Regionalizing Africa: Patterns of Precipitation Variability in Observations and Global Climate Models

Author:

Badr Hamada S.1,Dezfuli Amin K.2,Zaitchik Benjamin F.1,Peters-Lidard Christa D.3

Affiliation:

1. Department of Earth and Planetary Sciences, Johns Hopkins University, Baltimore, Maryland

2. Climate and Radiation Laboratory, NASA Goddard Space Flight Center, Greenbelt, and Universities Space Research Association, Columbia, Maryland

3. Earth Sciences Division, NASA Goddard Space Flight Center, Greenbelt, Maryland

Abstract

Abstract Many studies have documented dramatic climatic and environmental changes that have affected Africa over different time scales. These studies often raise questions regarding the spatial extent and regional connectivity of changes inferred from observations and proxies and/or derived from climate models. Objective regionalization offers a tool for addressing these questions. To demonstrate this potential, applications of hierarchical climate regionalizations of Africa using observations and GCM historical simulations and future projections are presented.
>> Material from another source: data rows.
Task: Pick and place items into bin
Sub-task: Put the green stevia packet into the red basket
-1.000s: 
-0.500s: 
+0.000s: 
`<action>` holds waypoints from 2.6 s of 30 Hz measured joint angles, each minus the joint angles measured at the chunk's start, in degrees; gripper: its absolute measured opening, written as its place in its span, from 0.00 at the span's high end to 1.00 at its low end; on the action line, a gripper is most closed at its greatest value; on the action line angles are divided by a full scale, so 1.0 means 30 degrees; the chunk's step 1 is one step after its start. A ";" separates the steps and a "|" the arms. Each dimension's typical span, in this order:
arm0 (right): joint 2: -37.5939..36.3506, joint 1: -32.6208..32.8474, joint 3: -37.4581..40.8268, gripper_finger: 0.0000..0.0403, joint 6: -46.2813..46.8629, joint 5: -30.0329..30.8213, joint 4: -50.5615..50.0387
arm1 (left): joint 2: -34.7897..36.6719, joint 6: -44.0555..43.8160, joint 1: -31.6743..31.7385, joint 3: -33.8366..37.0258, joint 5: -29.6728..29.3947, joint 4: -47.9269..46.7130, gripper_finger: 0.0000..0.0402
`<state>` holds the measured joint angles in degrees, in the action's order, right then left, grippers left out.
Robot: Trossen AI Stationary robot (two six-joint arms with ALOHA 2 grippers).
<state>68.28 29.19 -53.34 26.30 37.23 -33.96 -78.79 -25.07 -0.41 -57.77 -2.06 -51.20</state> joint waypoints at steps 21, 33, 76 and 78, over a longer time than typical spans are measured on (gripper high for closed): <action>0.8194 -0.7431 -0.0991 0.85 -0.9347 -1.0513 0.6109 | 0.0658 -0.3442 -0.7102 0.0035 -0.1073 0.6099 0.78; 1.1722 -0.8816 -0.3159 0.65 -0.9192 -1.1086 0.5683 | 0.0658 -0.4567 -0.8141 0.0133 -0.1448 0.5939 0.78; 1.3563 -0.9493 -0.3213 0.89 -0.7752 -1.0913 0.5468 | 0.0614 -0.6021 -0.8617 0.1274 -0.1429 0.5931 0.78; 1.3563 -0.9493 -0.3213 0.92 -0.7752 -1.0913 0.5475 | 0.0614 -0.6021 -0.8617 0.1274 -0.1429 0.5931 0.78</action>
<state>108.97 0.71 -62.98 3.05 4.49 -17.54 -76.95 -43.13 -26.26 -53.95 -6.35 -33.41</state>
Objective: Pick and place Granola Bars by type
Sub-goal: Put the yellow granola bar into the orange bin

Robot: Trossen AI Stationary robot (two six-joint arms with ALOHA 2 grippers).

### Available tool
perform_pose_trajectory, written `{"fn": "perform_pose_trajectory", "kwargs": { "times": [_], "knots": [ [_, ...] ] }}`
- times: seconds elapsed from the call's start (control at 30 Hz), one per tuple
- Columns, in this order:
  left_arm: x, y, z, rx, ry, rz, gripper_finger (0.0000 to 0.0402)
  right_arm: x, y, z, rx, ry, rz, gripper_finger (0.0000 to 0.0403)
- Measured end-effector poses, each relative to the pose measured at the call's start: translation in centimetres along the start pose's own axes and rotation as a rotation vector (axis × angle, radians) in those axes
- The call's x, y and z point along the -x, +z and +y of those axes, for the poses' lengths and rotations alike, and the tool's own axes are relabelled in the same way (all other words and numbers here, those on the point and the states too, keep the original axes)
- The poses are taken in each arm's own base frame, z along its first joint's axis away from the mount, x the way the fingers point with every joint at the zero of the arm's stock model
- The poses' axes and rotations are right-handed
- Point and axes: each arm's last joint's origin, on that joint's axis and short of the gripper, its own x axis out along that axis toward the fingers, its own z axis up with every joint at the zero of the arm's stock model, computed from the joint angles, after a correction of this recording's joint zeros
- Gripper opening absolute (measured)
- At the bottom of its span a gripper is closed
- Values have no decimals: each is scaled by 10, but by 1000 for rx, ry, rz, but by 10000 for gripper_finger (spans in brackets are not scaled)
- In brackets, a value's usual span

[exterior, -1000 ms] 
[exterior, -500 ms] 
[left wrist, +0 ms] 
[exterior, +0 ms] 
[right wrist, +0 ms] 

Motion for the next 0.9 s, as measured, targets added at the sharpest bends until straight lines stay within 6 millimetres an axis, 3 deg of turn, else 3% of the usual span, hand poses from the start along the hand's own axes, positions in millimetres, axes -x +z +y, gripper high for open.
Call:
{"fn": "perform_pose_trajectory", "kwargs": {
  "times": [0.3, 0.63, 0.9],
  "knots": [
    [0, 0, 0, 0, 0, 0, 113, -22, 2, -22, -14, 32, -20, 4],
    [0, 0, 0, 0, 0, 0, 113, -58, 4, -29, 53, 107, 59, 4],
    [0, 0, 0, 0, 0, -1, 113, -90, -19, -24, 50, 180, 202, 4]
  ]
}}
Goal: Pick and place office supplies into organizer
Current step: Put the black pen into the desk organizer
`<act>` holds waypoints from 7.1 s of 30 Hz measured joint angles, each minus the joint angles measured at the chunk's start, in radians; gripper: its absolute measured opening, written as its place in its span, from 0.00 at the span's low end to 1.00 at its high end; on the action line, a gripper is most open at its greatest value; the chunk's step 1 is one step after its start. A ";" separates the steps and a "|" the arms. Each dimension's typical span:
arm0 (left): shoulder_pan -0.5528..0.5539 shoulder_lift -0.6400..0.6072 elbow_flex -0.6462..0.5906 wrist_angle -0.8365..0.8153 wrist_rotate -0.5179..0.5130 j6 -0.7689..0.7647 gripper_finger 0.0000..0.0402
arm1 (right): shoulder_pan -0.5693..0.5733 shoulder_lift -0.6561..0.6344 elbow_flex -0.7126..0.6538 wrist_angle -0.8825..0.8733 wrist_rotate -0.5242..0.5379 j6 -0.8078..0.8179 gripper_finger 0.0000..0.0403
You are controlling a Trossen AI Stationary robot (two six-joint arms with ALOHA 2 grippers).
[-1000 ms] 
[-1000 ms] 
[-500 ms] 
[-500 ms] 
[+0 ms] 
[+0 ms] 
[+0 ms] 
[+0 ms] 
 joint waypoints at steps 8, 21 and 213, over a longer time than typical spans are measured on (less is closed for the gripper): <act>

First, Africa is regionalized based on interannual precipitation variability using Climate Hazards Group Infrared Precipitation with Stations (CHIRPS) data for the period 1981–2014. A number of data processing techniques and clustering algorithms are tested to ensure a robust definition of climate regions. These regionalization results highlight the seasonal and even month-to-month specificity of regional climate associations across the continent, emphasizing the need to consider time of year as well as research question when defining a coherent region for climate analysis. CHIRPS regions are then compared to those of five GCMs for the historic period, with a focus on boreal summer. Results show that some GCMs capture the climatic coherence of the Sahel and associated teleconnections in a manner that is similar to observations, while other models break the Sahel into uncorrelated subregions or produce a Sahel-like region of variability that is spatially displaced from observations. Finally, shifts in climate regions under projected twenty-first-century climate change for different GCMs and emissions pathways are examined. A projected change is found in the coherence of the Sahel, in which the western and eastern Sahel become distinct regions with different teleconnections. This pattern is most pronounced in high-emissions scenarios.

Publisher

American Meteorological Society

Subject

Atmospheric Science

Reference26 articles.

1. Badr, H. S., B. F.Zaitchik, and A. K.Dezfuli, 2014a: HiClimR: Hierarchical climate regionalization. Comprehensive R Archive Network (CRAN). [Available online at http://cran.r-project.org/package=HiClimR.]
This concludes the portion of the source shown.